It's been five years since The Chemical Brothers graced us with a studio album, so what have Tom and Ed been doing? Well, there's been a diversion into movie soundtrack work including the well received 'Hanna', a worthy official Chem Bros release, and contributions to 'Black Swan', 'The Hunger Games: Mockingjay - Part 1' as well as providing the official London 2012 cycling track, 'Velodrome'.
So given all that activity and the creation of this new album, the guys have been anything but slacking. Approaching national treasure status amongst music fans, especially those that've witnessed their live show, the duo were even handed the Ivor Novello Award for Outstanding Song Collection in 2014. Something that doesn't happen to yer average knob twiddlers.
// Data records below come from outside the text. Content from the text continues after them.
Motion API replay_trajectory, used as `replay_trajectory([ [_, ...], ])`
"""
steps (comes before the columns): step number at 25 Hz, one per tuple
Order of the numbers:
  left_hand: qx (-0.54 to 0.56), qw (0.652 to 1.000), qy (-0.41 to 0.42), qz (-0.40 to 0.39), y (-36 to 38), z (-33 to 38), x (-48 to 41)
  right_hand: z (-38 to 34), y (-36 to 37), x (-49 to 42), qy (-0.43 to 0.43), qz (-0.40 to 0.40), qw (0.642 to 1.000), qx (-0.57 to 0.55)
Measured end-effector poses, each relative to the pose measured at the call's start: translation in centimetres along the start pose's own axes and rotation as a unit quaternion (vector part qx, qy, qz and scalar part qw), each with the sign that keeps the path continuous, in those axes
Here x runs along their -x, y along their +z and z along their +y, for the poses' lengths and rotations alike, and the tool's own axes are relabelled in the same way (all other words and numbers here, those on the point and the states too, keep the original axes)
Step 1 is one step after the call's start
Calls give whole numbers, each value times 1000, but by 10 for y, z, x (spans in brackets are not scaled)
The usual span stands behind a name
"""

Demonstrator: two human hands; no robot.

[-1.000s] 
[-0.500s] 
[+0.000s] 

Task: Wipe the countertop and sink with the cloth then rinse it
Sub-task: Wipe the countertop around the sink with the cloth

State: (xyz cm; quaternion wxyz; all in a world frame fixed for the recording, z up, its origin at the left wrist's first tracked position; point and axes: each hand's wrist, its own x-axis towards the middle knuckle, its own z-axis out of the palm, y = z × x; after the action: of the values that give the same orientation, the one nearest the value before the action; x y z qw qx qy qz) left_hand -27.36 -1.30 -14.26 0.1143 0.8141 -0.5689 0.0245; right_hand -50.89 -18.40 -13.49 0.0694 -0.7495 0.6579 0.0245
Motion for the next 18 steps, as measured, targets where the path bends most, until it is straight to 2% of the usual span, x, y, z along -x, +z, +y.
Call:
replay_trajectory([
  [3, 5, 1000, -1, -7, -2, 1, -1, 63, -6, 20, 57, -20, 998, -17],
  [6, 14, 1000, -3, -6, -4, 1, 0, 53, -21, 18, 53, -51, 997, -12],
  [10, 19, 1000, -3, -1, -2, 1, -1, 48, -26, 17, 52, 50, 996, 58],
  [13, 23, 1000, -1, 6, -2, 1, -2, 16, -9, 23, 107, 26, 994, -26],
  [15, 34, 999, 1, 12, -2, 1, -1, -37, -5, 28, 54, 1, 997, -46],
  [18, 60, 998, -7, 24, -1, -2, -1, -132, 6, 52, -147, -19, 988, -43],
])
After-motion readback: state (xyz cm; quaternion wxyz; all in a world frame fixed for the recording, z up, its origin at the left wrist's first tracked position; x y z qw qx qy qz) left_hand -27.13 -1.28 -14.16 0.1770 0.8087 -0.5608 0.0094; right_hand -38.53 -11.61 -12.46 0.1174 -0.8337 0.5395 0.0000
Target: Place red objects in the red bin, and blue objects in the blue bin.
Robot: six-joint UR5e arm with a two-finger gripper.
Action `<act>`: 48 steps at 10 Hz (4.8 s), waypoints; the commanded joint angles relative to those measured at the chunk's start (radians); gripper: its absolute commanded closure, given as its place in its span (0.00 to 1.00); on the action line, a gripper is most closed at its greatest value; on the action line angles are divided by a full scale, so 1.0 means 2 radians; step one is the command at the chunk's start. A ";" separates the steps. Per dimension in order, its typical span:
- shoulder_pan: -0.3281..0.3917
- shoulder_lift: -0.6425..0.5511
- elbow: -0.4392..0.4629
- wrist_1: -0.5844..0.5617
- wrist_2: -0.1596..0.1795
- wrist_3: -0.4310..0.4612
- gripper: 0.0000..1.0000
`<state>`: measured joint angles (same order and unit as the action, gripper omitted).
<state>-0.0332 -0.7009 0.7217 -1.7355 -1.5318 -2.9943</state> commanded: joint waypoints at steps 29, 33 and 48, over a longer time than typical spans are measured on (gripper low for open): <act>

As is the norm given such status, 'Born In The Echoes' boasts a mightily impress roster of vocal contributors including returning favourites Q-Tip ('Galvanise') and Ali Love ('Do It Again') as well as welcoming new guests St. Vincent, Cate Le Bon and Beck. The album displays each of the aspects of the duo's sounds; crashing rock dynamic workouts, considered, measured dance music and vocal led more traditionally song based dispatches.
There are echoes of their past glories across the album but just teasingly hinted at, as new heights are attained and new favourites forged. The album's opening 1-2 of 'Sometimes I Feel So Deserted' and 'Go' is hard to beat although 'I'll See You There' turns back the clock to 'The Private Psychedelic Reel' and Beck's appearance on the closing track 'Wide Open' provides a gorgeously melancholic finale.
It's maybe the precedent set by past rock stars that dictates that bands burn out or bore us by this stage in their career but, much like '90s peers Leftfield and Underworld, the Chemical Brothers continue to buck any notions of a creative burn-out with their strongest release in a decade.